The putative transcriptional co-repressors LUG and SEUSS (SEU), originally described as repressors of the floral homeotic gene AGAMOUS (AG) in outer flower whorls, also appear to function in the regulation of floral organ cell proliferation and ad/abaxial patterning, independently of their influence on organ identity (Franks et al. 2002, 2006; Sridhar et al. 2004). Petals of ag lug seu triple mutants are strongly reduced in size because of insufficient cell numbers and show defects in ad/abaxial patterning. These are correlated with reduced expression of major regulators of ad/abaxial patterning, PHB and FIL. Although it is not clear from this study whether LUG and SEU act independently on proliferation and on patterning or whether the growth defects result from the polarity defects, the changes in leaf shape and size without apparent polarity defects in the rotunda2 alleles of LUG argue against the latter alternative (Cnops et al. 2004). Thus, ANT, LUG and SEU may both stimulate growth directly and also indirectly by maintaining a robust juxtaposition of the gene expression domains that determine organ polarity.
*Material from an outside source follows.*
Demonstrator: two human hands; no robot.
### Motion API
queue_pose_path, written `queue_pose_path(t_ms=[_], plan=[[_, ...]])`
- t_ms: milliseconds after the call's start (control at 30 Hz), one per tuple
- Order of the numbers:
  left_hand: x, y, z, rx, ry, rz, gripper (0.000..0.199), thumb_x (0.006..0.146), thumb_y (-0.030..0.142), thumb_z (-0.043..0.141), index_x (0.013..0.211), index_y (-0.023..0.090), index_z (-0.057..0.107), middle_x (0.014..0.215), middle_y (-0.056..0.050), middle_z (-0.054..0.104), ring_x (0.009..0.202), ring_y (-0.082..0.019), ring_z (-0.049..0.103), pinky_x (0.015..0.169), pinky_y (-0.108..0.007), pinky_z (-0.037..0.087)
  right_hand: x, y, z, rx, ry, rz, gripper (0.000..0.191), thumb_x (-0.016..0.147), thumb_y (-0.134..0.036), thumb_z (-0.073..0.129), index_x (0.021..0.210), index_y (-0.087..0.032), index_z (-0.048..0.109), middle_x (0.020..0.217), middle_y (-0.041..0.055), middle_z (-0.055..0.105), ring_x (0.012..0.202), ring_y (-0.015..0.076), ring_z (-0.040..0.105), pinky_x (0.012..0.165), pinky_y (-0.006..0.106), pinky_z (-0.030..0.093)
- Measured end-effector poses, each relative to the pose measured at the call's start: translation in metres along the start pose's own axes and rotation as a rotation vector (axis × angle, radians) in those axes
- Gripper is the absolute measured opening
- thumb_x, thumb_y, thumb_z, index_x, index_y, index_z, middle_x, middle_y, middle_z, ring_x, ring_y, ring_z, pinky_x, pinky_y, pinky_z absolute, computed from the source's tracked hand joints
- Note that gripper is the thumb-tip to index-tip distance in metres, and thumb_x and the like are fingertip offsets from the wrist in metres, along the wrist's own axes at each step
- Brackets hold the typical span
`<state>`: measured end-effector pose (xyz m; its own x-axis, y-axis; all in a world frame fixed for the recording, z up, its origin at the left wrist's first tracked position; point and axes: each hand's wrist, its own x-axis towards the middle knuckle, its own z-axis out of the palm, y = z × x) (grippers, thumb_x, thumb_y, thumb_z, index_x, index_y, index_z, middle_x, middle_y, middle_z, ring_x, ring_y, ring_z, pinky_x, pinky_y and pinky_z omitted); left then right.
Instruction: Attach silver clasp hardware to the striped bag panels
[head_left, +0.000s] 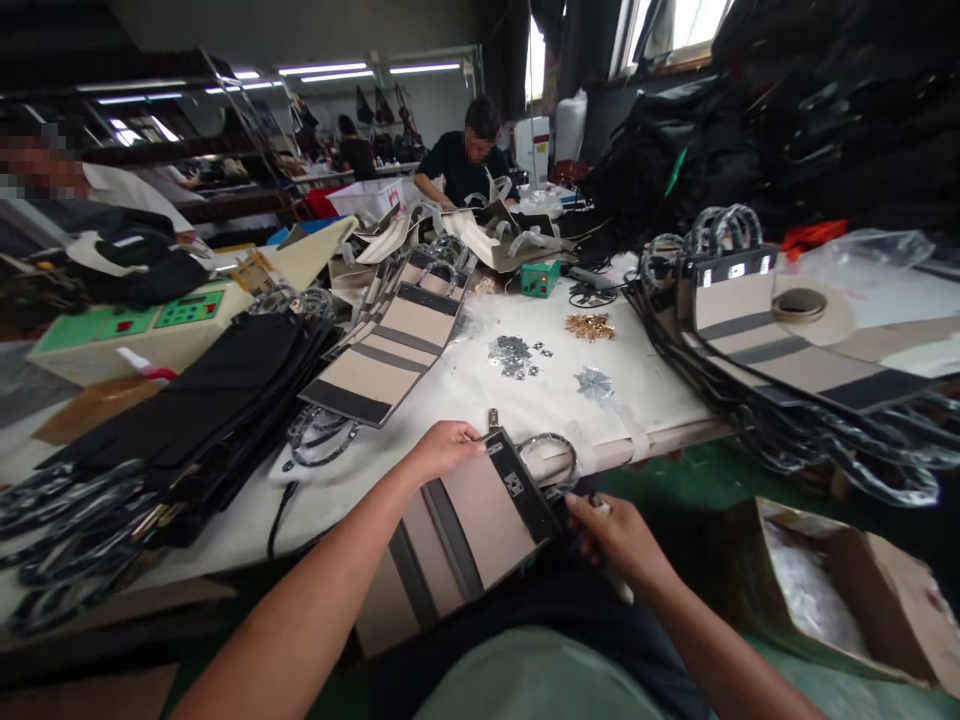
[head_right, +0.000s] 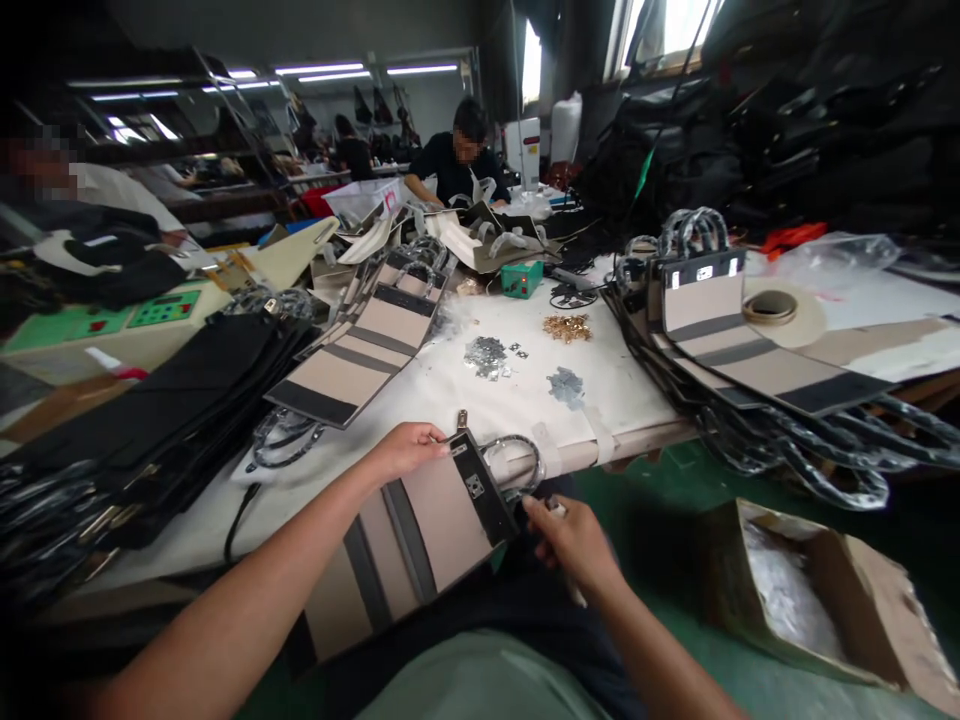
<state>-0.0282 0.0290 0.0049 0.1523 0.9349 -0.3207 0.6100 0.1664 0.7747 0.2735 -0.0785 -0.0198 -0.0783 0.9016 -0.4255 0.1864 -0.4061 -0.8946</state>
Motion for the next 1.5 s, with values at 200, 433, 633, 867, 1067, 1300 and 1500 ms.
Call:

Patterning of different tissues or domains within organs often involves differential growth. An example is provided by the subdivision of Arabidopsis rosette leaves into a bladeless petiole and the distal lamina region. Outgrowth of lamina tissue from the leaf petiole is suppressed by the redundant BLADE-ON-PETIOLE1 (BOP1) and BOP2 genes, coding for BTB/POZ- and ankyrin-domain proteins that appear to regulate transcription by interacting with additional factors (Ha et al. 2003, 2004; Hepworth et al. 2005; Nor-berg et al. 2005). Similar to bop loss-of-function mutants, JAG overexpression causes lamina outgrowth from the petiole. Indeed, bop mutants show ectopic expression of JAG and its homolog NUB in the petiole region, suggesting that exclusion of these growth stimulators from the prospective petiole by BOP activity contributes to the petiole's distinct growth pattern.
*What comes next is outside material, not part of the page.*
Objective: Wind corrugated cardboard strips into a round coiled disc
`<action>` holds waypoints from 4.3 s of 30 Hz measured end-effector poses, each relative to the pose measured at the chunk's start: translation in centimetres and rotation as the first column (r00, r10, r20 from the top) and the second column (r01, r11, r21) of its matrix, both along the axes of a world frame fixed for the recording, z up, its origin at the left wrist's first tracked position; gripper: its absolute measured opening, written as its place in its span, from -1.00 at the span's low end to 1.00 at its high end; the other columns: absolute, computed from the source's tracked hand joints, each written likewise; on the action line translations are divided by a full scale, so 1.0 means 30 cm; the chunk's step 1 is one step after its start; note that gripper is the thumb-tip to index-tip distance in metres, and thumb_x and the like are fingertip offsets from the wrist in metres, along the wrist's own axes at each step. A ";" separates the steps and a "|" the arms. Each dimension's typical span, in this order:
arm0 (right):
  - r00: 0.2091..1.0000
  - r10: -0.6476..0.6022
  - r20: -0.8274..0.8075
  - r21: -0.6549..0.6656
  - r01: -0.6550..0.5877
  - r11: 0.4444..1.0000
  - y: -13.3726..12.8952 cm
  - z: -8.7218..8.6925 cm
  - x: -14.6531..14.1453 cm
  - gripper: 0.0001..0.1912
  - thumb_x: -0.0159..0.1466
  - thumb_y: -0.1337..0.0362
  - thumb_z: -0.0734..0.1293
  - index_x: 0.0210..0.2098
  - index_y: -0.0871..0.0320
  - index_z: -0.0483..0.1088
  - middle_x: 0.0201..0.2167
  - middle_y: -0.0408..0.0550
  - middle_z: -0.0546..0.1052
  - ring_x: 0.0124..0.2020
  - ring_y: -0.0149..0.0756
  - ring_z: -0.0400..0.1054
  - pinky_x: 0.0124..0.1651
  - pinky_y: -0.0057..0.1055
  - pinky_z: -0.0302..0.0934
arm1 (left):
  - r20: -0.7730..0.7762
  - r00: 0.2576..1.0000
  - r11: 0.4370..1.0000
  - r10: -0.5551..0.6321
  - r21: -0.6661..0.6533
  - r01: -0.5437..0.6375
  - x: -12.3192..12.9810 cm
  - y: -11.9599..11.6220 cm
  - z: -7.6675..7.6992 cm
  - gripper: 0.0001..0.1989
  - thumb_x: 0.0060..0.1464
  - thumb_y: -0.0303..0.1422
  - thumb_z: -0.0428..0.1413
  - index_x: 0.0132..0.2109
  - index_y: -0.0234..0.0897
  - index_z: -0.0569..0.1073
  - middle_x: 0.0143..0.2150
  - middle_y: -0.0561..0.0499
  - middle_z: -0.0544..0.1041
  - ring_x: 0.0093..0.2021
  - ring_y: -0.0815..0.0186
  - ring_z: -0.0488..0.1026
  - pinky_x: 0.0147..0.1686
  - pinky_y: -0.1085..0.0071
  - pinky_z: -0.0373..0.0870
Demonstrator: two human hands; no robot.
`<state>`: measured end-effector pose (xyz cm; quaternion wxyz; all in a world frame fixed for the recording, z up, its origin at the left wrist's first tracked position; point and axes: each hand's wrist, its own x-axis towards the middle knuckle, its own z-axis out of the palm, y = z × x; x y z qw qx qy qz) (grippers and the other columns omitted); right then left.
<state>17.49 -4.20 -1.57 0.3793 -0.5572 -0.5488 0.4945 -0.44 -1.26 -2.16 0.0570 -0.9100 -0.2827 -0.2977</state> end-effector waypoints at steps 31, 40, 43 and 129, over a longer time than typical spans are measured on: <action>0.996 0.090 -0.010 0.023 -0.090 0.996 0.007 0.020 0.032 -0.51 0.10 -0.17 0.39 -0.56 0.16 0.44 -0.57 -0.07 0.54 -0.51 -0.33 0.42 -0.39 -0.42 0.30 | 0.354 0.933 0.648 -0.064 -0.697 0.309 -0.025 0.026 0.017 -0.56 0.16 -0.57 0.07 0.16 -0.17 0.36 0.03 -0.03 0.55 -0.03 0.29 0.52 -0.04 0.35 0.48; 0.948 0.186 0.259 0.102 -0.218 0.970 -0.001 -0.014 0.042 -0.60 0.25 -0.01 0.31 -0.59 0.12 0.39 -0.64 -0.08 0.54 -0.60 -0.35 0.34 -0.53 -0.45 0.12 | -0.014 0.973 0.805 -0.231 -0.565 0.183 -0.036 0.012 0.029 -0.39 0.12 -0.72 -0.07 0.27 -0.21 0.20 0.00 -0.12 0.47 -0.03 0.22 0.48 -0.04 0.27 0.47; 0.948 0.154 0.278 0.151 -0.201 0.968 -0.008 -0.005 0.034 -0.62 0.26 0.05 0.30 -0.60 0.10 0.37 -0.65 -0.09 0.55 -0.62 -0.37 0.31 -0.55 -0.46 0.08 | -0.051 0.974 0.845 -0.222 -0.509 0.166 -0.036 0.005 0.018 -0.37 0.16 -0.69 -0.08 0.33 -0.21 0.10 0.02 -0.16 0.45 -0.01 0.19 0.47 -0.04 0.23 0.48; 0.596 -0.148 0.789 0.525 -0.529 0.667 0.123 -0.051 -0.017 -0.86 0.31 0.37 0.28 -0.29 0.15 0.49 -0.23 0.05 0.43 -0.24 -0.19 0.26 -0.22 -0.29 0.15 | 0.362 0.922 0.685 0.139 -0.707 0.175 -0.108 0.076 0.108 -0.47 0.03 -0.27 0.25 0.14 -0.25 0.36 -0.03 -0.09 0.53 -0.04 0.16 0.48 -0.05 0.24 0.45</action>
Lamina outgrowth from the petiole is also suppressed by the ASYMMETRIC LEAVES1 (AS1) and AS2 genes. AS1 encodes a myb-domain protein, while AS2 codes for a protein with a leucin-zipper, which can interact with AS1 (Byrne et al. 2000; Iwakawa et al. 2002). Like mutants in the maize AS1 ortholog ROUGH SHEATH2 (RS2) and presumably in the Antirrhinum ortho-log PHANTASTICA (PHAN), Arabidopsis as1 and as2 mutants show ectopic expression of class I Knotted1-like homeobox (KNOX) genes in developing leaves (reviewed in Kessler and Sinha 2004). This defect is also found in bop1
mutants (Ha et al. 2003). Class I KNOX genes act to maintain meristem cells in an undifferentiated state, and their ectopic expression leads to lobed leaves because of prolonged cell proliferation (Scofield and Murray 2006). In addition to repressing KNOX genes in leaves, AS1/PHAN/RS2 also contribute to ad/abaxial polarity establishment by promoting adaxial cell fate and thus stimulate lamina outgrowth, as postulated by the above model.
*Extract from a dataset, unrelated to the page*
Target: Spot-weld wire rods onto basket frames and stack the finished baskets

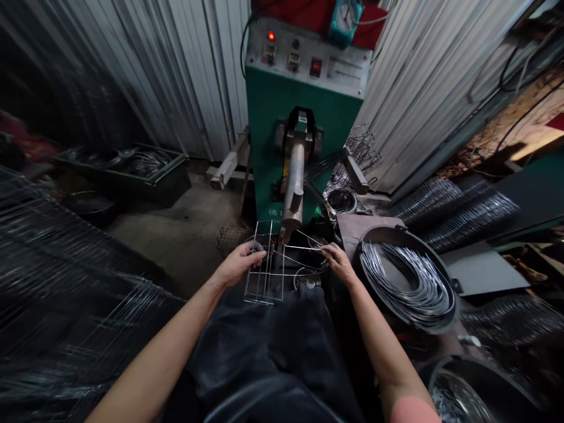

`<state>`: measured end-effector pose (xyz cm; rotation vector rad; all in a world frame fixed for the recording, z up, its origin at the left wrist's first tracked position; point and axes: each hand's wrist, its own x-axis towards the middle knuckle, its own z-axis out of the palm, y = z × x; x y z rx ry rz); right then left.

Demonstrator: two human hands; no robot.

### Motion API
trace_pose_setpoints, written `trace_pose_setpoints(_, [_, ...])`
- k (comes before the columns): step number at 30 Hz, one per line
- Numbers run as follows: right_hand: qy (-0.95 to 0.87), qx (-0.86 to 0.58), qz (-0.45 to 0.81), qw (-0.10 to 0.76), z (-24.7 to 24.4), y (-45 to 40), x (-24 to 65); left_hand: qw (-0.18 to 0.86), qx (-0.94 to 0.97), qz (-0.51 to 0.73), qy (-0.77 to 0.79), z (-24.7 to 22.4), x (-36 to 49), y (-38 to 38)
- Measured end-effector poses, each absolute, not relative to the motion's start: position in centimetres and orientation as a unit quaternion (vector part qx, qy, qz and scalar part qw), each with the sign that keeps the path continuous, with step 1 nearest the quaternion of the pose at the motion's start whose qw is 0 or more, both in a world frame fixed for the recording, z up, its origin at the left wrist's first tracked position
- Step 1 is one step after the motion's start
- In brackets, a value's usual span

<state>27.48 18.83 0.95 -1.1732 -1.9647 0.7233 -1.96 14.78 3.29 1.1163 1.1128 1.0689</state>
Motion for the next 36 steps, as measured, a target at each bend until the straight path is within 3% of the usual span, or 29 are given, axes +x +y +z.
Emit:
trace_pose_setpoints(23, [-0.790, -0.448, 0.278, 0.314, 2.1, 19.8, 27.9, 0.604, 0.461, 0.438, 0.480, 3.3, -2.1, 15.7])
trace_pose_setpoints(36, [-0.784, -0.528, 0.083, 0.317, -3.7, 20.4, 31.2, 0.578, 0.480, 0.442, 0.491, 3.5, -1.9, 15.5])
Thus, there are interconnected pathways of factors that determine regional and organ identity, e.g., in the case of KNOX gene repression by the BOP and AS genes, leading to different growth patterns that account for the characteristic organ sizes and shapes. Yet, as before, more work will be required to unravel the molecular mechanisms by which these regulators modulate cellular growth and division patterns.